Section 6.03.  Indemnification of Officers and Directors.

(a)            Company Indemnified Person.

(i)          All rights to indemnification by the Company existing in favor of those Persons who are directors and officers of the Company as of the date of this Agreement (the “Company Indemnified Persons”) for their acts and omissions as directors and officers of the Company occurring prior to the Effective Time, as provided in the Company’s certificate of incorporation or bylaws (as in effect as of the date of this Agreement) and as provided in any indemnification agreements between the Company and said Company Indemnified Persons (as in effect as of the date of this Agreement) identified in Part 3.10(a)(iv) of the Company Disclosure Schedule, shall survive the Merger and be observed by the Surviving Corporation to the fullest extent permitted by Delaware law for a period of six years from the date on which the Merger becomes effective.
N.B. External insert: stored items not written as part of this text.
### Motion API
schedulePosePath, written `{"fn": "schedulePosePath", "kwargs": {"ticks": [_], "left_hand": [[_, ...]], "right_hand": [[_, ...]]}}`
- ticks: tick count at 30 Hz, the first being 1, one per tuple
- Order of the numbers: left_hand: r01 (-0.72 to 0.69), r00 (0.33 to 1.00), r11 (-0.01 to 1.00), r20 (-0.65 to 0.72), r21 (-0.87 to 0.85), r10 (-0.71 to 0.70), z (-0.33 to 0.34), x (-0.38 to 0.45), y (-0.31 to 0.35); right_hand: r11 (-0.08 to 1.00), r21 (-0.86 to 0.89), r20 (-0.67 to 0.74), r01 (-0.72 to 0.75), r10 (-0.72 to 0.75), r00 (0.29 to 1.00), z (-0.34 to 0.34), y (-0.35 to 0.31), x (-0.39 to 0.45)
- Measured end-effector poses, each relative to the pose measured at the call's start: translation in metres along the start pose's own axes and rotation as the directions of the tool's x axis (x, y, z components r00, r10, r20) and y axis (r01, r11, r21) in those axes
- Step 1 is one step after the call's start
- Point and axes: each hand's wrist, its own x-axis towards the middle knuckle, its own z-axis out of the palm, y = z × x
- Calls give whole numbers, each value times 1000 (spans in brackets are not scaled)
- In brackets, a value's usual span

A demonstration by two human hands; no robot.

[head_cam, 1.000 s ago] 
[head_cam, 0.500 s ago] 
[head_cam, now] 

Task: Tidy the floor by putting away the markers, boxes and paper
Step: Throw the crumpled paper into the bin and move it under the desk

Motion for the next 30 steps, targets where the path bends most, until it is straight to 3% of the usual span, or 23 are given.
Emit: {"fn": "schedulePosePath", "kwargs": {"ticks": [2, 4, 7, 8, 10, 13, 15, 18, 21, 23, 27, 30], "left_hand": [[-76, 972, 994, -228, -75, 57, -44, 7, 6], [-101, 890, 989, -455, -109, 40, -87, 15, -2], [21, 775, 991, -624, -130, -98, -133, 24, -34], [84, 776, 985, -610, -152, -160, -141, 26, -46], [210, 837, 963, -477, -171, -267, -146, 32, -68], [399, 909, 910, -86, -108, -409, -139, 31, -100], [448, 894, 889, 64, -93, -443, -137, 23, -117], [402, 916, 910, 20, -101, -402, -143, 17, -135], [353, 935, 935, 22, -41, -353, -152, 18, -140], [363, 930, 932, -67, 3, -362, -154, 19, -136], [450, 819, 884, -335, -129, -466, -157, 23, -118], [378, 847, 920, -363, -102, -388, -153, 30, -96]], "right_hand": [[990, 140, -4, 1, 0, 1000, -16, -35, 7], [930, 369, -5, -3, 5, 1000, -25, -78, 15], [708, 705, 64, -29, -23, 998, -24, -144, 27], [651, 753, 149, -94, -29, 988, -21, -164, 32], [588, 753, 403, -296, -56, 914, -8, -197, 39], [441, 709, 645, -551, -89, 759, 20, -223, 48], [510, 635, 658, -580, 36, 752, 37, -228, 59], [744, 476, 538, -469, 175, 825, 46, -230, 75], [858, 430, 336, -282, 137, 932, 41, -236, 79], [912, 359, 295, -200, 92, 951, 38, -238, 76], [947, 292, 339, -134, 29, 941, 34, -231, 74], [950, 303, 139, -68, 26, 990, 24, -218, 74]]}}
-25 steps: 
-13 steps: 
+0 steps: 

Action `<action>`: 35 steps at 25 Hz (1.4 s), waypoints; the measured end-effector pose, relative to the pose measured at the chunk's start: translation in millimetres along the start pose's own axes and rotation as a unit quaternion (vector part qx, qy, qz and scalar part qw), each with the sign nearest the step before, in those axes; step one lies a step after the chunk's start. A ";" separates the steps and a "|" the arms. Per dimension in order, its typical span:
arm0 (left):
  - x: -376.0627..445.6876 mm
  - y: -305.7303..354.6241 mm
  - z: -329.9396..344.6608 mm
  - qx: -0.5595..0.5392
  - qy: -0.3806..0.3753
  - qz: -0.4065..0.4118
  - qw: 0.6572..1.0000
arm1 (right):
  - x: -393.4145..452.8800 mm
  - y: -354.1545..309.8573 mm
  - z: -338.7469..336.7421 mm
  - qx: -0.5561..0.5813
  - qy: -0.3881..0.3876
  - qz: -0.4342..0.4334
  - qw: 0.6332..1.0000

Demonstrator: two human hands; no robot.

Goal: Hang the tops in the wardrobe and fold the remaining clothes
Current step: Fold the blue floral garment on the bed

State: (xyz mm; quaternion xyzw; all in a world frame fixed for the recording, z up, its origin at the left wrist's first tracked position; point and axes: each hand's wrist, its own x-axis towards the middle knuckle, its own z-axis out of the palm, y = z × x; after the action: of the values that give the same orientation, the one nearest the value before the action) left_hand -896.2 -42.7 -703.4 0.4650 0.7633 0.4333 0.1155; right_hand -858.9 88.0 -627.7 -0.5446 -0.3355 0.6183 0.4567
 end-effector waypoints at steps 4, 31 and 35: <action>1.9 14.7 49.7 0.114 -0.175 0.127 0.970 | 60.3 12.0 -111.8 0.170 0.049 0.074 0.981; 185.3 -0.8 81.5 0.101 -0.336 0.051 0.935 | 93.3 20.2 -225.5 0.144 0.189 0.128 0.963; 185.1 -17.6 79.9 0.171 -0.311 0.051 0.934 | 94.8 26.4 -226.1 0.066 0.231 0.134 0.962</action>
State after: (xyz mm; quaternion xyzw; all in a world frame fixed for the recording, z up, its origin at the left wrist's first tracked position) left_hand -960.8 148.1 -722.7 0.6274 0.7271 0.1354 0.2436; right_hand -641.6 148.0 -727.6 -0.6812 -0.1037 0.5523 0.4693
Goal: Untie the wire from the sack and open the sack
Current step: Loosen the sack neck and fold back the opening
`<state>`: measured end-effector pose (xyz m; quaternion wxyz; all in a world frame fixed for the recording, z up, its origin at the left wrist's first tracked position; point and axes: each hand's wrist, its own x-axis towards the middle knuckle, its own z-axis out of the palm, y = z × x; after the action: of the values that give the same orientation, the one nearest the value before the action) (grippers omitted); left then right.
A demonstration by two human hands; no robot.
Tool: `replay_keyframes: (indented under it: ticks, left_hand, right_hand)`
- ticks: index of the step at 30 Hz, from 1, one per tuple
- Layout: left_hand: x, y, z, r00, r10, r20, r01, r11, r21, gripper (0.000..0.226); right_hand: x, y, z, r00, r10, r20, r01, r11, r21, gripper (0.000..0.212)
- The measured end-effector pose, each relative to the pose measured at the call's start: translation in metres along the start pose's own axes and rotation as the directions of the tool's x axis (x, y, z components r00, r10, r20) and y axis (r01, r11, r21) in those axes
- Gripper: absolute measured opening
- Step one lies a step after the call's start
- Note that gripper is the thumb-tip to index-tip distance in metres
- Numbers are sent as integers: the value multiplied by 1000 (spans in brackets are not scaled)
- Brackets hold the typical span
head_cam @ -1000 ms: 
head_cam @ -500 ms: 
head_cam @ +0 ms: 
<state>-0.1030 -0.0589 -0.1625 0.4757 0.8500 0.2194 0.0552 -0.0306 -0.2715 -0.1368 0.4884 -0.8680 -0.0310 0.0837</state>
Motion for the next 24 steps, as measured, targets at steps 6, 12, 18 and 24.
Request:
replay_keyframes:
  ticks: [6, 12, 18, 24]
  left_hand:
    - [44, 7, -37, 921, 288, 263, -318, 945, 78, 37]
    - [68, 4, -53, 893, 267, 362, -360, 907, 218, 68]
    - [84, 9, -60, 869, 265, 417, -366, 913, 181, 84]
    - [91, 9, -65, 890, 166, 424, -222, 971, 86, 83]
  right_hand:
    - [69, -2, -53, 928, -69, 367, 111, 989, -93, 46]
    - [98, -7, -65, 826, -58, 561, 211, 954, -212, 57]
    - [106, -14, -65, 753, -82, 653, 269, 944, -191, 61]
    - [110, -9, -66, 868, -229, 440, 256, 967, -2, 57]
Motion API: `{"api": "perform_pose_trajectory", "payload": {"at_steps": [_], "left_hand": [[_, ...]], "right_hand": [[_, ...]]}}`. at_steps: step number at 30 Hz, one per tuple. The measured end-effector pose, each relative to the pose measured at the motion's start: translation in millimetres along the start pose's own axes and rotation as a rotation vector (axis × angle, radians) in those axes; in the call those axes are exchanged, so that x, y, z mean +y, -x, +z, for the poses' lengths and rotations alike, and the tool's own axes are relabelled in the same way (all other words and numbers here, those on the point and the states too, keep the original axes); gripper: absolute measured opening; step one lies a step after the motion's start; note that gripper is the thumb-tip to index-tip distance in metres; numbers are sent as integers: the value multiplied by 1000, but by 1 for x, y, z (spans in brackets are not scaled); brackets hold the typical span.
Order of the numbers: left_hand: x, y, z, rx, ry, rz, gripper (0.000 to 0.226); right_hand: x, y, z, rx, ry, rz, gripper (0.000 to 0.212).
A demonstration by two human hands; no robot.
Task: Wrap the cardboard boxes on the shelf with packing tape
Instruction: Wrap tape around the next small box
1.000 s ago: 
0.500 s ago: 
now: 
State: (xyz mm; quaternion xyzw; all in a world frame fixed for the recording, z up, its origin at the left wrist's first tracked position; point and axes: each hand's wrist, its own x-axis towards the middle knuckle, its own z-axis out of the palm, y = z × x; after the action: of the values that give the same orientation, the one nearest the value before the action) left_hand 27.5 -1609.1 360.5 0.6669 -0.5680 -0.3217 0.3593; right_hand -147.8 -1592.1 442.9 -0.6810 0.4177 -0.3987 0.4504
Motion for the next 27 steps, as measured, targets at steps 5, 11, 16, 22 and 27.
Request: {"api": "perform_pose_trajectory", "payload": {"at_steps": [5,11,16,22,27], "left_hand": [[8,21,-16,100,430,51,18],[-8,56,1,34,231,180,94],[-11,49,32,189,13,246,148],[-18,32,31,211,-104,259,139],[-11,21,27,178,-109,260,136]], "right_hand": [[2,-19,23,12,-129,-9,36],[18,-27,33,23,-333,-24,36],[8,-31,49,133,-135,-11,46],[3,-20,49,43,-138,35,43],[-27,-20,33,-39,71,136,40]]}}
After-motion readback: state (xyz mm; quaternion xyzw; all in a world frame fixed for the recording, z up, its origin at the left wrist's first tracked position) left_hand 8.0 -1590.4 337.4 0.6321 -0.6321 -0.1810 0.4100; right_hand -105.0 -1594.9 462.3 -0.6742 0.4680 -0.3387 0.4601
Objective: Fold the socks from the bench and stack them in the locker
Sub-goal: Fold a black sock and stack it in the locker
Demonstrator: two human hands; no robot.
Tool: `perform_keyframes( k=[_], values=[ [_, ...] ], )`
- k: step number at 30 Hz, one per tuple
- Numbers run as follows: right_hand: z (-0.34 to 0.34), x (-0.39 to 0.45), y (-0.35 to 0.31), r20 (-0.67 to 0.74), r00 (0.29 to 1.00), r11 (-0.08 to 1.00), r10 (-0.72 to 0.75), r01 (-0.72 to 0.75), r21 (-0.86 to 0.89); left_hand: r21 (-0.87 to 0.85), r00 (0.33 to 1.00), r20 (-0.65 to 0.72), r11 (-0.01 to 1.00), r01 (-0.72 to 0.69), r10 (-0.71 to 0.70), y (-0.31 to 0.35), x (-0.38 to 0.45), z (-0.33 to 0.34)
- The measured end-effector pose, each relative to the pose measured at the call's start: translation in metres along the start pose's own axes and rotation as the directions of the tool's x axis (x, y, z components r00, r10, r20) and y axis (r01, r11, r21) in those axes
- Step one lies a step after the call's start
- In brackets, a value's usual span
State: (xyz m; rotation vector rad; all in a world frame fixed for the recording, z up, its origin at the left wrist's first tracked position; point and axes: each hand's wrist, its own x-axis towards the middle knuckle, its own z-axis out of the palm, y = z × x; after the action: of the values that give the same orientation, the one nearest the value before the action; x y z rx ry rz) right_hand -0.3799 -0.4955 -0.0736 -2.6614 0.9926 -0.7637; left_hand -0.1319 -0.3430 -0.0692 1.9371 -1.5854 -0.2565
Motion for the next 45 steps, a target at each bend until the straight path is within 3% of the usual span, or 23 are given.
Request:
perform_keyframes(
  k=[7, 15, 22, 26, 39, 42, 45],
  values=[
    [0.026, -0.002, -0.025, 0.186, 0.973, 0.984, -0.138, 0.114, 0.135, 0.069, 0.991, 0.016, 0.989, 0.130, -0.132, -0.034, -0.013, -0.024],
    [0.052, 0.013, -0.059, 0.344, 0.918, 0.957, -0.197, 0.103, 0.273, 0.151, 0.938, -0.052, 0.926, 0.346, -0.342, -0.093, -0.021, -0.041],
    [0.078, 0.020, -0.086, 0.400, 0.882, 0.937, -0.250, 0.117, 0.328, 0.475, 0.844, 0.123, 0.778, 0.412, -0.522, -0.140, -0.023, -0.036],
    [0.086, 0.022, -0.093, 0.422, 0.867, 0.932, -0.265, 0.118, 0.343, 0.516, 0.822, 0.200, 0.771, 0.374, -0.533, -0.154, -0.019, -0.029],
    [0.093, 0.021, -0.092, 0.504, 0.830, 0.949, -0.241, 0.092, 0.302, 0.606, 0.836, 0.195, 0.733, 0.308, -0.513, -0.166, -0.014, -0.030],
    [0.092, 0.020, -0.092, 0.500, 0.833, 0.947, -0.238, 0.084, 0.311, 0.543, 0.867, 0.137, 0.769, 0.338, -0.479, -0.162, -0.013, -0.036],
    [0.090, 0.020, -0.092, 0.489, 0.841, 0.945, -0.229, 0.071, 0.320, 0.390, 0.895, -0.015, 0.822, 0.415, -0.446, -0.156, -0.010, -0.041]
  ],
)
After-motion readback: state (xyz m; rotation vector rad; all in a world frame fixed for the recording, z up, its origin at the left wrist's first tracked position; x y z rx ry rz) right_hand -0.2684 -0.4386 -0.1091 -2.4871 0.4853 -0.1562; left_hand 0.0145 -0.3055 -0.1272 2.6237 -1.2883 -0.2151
(ii)         From the Effective Time until the sixth anniversary of the date on which the Merger becomes effective, the Surviving Corporation shall maintain in effect, for the benefit of the Company Indemnified Persons with respect to their acts and omissions as directors and officers of the Company occurring prior to the Effective Time, the existing policy of directors’ and officers’ liability insurance maintained by the Company as of the date of this Agreement in the form delivered or Made Available by the Company to Parent prior to the date of this Agreement (the “Company Existing D&O Policy”), to the extent that directors’ and officers’ liability insurance coverage is commercially available; provided, however, that: (A) the Surviving Corporation may substitute for the Company Existing D&O Policy a policy or policies of comparable coverage; and (B) the Surviving Corporation shall not be required to pay annual premiums for the Company Existing D&O Policy (or for any substitute policies) in excess of $848,000 (the “Company Maximum Premium”).  In the event any future annual premiums for the Company Existing D&O Policy (or any substitute policies) exceed the Company Maximum Premium, the Surviving Corporation shall be entitled to reduce the amount of coverage of the Company Existing D&O Policy (or any substitute policies) to the amount of coverage that can be obtained for a premium equal to the Company Maximum Premium.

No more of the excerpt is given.